- British theatrical poster
- Directed by: Jay Lewis
- Screenplay by: Jay Lewis
- Produced by: Antony Darnborough
- Starring: John Mills Richard Attenborough
- Cinematography: Harry Waxman
- Music by: Humphrey Searle
- Production companies: Jay Lewis Productions British Lion Films
- Distributed by: British Lion Films Distributors Corporation of America (US)
- Release dates: 10 July 1956 (London, England); 30 September 1957 (New York, USA);
- Running time: 96 minutes
- Country: England
- Language: English
- Box office: £258,845 (UK)

= The Baby and the Battleship =

1956 British film by Jay Lewis

The Baby and the Battleship is a colour 1956 British comedy film directed by Jay Lewis and starring John Mills, Richard Attenborough and André Morell.

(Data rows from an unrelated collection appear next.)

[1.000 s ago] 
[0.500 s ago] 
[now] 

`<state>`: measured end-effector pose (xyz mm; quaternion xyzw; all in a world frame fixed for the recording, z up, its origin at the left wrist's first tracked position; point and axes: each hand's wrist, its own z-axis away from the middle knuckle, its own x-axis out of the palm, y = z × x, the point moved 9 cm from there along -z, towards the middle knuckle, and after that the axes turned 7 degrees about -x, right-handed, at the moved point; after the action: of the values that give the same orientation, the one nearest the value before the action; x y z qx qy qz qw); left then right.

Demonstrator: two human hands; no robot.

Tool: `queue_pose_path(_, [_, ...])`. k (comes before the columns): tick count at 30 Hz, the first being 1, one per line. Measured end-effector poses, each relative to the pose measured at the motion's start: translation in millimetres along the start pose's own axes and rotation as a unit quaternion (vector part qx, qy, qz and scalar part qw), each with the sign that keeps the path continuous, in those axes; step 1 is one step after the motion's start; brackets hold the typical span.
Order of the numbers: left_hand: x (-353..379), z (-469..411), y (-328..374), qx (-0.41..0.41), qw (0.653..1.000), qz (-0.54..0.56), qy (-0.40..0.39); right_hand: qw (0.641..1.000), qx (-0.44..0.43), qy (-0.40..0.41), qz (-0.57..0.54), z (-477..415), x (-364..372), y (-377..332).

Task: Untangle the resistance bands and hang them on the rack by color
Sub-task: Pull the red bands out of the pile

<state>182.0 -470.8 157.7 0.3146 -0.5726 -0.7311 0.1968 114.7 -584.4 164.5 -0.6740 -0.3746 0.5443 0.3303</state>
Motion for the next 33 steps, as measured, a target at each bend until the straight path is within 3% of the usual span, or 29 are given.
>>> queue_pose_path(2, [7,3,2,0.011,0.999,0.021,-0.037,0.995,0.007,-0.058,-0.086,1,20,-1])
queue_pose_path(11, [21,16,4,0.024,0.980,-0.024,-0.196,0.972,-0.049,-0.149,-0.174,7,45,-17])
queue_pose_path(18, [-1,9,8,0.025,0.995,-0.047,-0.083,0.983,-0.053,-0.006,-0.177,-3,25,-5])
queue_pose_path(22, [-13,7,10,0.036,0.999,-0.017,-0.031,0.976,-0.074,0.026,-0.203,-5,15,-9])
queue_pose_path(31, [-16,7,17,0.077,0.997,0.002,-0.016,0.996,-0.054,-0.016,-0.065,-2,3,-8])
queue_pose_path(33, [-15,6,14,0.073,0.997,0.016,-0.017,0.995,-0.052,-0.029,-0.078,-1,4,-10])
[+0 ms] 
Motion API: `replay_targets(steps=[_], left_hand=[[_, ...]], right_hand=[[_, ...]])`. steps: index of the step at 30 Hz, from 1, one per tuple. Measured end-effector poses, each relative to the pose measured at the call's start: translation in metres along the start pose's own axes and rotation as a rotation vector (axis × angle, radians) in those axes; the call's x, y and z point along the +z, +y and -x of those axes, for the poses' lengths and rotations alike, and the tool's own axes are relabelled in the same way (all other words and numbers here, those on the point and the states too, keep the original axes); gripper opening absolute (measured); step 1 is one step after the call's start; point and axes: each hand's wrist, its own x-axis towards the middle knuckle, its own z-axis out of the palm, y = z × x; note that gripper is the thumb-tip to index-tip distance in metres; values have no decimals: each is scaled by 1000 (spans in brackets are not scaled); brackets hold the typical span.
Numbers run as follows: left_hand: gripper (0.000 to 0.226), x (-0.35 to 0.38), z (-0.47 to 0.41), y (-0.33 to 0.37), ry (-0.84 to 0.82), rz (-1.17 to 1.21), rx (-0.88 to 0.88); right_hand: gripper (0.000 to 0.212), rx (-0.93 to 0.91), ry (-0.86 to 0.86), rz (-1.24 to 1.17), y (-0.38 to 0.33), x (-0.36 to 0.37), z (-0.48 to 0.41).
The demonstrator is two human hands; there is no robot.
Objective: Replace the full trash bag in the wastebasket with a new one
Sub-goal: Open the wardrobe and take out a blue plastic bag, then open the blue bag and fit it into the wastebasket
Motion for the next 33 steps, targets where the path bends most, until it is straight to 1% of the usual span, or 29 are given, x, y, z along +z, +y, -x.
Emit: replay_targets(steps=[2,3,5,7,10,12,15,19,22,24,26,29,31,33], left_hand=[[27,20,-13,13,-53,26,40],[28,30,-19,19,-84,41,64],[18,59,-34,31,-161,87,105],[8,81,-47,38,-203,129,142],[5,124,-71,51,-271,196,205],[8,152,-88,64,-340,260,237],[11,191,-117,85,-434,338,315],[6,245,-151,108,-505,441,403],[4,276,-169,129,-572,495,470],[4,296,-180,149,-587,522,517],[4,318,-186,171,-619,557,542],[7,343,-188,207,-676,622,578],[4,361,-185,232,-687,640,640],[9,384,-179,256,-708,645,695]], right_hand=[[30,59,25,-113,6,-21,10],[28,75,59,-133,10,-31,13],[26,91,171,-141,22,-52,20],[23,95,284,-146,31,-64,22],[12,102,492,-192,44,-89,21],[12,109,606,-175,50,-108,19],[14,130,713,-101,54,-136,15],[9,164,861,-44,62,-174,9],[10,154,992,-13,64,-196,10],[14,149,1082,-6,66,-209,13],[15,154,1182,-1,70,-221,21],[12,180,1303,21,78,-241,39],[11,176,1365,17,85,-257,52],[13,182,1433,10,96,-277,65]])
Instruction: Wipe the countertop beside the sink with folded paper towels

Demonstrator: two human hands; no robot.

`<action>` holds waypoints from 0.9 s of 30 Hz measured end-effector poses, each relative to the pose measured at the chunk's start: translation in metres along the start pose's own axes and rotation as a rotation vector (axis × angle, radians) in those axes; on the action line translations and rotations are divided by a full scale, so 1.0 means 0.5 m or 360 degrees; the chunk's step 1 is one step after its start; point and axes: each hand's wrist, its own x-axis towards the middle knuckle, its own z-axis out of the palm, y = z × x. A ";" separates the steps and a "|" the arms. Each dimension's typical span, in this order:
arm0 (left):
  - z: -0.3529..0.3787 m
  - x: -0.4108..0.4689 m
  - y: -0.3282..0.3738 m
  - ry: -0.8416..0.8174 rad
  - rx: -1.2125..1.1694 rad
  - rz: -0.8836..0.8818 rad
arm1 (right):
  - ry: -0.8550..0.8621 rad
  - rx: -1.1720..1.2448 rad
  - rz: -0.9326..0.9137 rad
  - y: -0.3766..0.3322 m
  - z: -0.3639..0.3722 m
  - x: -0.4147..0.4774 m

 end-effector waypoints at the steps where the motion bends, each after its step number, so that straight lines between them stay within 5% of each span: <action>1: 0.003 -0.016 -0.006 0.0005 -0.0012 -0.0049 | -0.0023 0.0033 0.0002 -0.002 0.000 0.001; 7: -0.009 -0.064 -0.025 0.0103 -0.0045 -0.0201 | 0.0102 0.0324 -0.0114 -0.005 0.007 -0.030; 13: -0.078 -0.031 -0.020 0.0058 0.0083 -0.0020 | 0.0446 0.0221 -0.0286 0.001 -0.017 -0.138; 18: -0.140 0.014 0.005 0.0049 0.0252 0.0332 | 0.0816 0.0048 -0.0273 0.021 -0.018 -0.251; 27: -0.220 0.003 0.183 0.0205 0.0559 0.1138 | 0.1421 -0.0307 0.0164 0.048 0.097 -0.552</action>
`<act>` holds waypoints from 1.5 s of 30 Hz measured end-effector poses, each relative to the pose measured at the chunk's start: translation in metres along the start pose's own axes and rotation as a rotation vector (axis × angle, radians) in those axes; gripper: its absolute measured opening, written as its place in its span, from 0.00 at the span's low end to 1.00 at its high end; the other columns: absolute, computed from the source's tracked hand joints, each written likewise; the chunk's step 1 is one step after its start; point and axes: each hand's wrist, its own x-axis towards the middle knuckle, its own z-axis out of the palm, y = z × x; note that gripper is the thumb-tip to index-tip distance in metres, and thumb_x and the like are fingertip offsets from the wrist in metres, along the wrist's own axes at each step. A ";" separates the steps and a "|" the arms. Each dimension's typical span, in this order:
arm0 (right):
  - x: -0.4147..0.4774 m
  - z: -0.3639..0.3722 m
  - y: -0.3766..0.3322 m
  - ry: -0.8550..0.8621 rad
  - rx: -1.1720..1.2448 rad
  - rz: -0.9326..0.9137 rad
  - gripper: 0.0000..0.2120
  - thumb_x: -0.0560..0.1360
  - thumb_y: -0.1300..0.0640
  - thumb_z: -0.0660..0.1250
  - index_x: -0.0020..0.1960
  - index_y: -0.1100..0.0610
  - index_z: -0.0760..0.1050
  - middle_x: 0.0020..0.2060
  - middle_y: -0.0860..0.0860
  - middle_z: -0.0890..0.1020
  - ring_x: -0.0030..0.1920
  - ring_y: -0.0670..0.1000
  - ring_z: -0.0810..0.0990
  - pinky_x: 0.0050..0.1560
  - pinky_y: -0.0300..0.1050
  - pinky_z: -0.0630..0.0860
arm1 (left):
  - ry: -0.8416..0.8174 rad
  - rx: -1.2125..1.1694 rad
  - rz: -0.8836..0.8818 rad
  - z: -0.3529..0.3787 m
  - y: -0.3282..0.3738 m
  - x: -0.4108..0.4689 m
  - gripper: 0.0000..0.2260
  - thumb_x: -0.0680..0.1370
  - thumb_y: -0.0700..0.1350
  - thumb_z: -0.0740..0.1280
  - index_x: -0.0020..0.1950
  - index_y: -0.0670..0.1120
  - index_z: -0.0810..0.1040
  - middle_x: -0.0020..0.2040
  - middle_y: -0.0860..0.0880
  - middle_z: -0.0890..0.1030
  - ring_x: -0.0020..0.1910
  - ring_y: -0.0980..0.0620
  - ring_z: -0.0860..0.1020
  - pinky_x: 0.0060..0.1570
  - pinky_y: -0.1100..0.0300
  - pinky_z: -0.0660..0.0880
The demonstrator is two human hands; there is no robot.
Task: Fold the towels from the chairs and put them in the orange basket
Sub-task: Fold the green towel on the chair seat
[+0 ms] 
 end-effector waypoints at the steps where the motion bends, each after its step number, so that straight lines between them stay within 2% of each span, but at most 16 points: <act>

It is based on the 1956 novel by Anthony Thorne with a screenplay by Richard De Roy, Gilbert Hackforth-Jones and Bryan Forbes. The Royal Navy provided much cooperation with sequences filmed aboard HMS Birmingham and in Malta.

==Plot==
When a group of Royal Navy sailors go ashore on leave in Naples, they go to visit an old friend who is a baker. He is the father of 12 daughters and, to his great pride and relief, an infant son. So that one of them can take the eldest daughter out that night, they are required to take the son with them to an outdoor dance. 'Puncher' has a reputation for fighting and drinking and, despite his best efforts to live up to his pledge to reform his behaviour, he is provoked by two sailors from another ship and starts a fight while his friend 'Knocker' is dancing with the eldest daughter. During the brawl, Puncher Roberts is knocked unconscious while Knocker and the sister run away on the arrival of police, abandoning the baby in the square. Puncher regains consciousness and finds the square empty, except for the baby. Unable to find his friend Knocker, or the child's adult sister, he smuggles the baby aboard their ship, leaving a message in chalk on the wharfside telling Knocker he has taken 'Number 13' on board. He elicits the help of his fellow sailors to care for the baby while hiding it from their superiors, all while in the midst of a series of joint operations with Allied navies off the coast of Italy. Knocker seeks the help of his rather casual shore-based senior officer but to little avail as the ship also maintains radio silence. Knocker makes the most of the unexpected time among the baker's extended family which becomes tense as the return of the baby is delayed. When Puncher's ship is about to have to surrender to superior forces during training exercises, the Captain is able to use the presence of the baby to extricate himself from an embarrassing loss. The ship returns to port and the entire family is re-united on board.

==Cast==
- John Mills as Puncher Roberts
- Richard Attenborough as Knocker White
- André Morell as Marshal
- Bryan Forbes as Professor Evans
- Michael Hordern as Captain Hugh
- Ernest Clark as Commander Geoffrey Digby
- Harry Locke as Chief Petty Officer Blades
- Michael Howard as Joe
- Lionel Jeffries as George
- Clifford Mollison as Sails
- Thorley Walters as Lieutenant Setley
- Duncan Lamont as Master-at-Arms
- Lisa Gastoni as Maria
- Cyril Raymond as PMO
- Harold Siddons as Whiskers
- D. A. Clarke-Smith as The Admiral
- Kenneth Griffith as Sub-Lieutenant
- John Le Mesurier as The Marshal's aide
- Carlo Giustini as Carlo Vespucci
- Ferdy Mayne as interpreter
- Vincent Barbi as second brother
- Gordon Jackson as Harry
- Vittorio Vittori as third brother
- Martyn Garrett as the baby
- Barry Foster as sailor at dance
- Robert Ayres as American Captain
- Sam Kydd as Chief Steward

==Reception==

=== Critical ===
The Monthly Film Bulletin wrote: "This predictable script strenuously exploits all the humour to be derived from such situations as the officer/ordinary seaman relationship, the Cambridge "intellectual" who reads Freud and Berenson, and language misunderstandings. Consequently, the slender nature of the joke causes the film to peter out after its early stages. Those involved put on a brave front and the baby is quite endearing, but flair and sparkle are, for the most part, absent."

=== Box office ===
The Baby and the Battleship was one of the ten most popular films at the British box office in 1956.